Intel's New Ivy Bridge CPUs Will GiveYour Next Laptop Legit Gaming Power
Intel Ivy Bridge Processors Intel
If you buy a cheapie laptop, you're going to get onboard
graphics--historically underpowered, since they exist on the same die as
the CPU, and thus historically crappy. To play serious games, or do any
real video editing, you'd need to upgrade to a discrete graphics card.
But that looks like...
a thing of the past: today, Intel unleashed its new generation of
processors, which go by the name Ivy Bridge, and what had seemed like an
incremental upgrade actually has a pretty interesting element: these
processors have onboard graphics that basically outclass the entire
market of entry-level graphics cards. That means your next computer will
be able to run games you'd never be able to run now--with no necessary
hardware upgrades.
That's due to some careful internal restructuring of the GPU, according to PCWorld:
Intel has made enhancements to the GPU engine to improve efficiency,
but other factors help to mitigate the clock-rate differential, too.

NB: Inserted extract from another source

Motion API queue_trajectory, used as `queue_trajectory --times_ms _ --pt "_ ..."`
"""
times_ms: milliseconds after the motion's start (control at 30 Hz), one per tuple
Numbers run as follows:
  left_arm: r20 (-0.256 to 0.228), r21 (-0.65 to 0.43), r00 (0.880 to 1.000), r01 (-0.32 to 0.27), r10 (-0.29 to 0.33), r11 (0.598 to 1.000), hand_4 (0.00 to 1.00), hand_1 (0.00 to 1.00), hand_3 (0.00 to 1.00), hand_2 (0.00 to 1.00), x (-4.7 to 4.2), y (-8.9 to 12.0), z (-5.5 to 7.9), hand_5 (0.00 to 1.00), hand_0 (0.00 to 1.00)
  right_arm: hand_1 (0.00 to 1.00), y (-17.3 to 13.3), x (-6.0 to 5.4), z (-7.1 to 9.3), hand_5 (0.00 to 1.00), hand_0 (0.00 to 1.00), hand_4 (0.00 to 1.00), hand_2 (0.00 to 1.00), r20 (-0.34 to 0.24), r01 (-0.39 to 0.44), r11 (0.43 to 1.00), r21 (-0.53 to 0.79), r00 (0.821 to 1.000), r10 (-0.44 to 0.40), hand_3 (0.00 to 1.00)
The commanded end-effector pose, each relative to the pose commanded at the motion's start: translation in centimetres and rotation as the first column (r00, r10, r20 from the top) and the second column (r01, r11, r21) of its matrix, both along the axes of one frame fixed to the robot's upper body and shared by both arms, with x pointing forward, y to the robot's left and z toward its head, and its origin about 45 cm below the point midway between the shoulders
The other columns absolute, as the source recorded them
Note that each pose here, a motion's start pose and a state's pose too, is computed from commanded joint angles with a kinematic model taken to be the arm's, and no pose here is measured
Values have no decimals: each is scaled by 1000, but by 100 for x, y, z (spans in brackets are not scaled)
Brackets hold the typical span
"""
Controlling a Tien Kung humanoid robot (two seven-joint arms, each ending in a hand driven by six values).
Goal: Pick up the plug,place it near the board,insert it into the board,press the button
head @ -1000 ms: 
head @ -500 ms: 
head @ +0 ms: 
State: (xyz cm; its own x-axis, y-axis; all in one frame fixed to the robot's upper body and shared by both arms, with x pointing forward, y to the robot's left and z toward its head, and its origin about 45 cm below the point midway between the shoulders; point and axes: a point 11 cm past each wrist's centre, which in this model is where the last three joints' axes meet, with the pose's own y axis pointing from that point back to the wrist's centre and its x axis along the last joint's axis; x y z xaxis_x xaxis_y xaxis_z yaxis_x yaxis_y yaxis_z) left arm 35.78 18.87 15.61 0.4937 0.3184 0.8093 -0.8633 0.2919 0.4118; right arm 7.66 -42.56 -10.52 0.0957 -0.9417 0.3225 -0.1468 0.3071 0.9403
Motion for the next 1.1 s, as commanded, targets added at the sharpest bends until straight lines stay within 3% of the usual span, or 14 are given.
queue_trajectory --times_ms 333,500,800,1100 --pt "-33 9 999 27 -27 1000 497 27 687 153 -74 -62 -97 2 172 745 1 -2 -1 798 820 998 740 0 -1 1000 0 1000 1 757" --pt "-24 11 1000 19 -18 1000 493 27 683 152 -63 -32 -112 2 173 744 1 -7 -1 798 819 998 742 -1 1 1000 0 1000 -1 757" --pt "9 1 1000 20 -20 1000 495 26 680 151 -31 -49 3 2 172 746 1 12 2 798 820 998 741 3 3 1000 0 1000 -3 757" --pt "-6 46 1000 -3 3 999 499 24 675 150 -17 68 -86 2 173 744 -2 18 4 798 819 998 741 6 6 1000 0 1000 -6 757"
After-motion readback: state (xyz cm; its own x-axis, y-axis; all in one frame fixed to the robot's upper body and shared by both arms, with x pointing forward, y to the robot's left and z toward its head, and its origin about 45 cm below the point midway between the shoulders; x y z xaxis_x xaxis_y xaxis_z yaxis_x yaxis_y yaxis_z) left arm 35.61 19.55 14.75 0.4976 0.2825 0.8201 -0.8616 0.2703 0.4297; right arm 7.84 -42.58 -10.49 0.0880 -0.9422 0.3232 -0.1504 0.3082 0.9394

First, the new HD 4000 GPU contains 16 execution units, versus the 12
built into Sandy Bridge. Second, Ivy Bridge supports DDR3-1600 memory,
as opposed to the Sandy Bridge memory controller, which officially
supports only DDR3-1333. Ivy Bridge gains 25 percent more parallel
compute power and higher potential throughput due to the added memory
bandwidth.
What we like here is that beyond all the wonkiness, the
new chips have some big, obvious improvements for users. There are two
levels of GPU, the HD 2500 and HD 4000. The latter will allow gamers to
play graphics-intensive games like the new Metro 2033 and Just Cause 2
at playable framerates--definitely something that wasn't possible before
with onboard graphics. Both the 2500 and 4000 support DirectX 11 and
three independent displays, too. And these chips will be everywhere :
Mac, Windows, laptops, desktops, big power hogs, svelte ultrabooks.
Everywhere. Which is great! And it also probably means you should hold
off for a month or two if you're shopping for a new computer.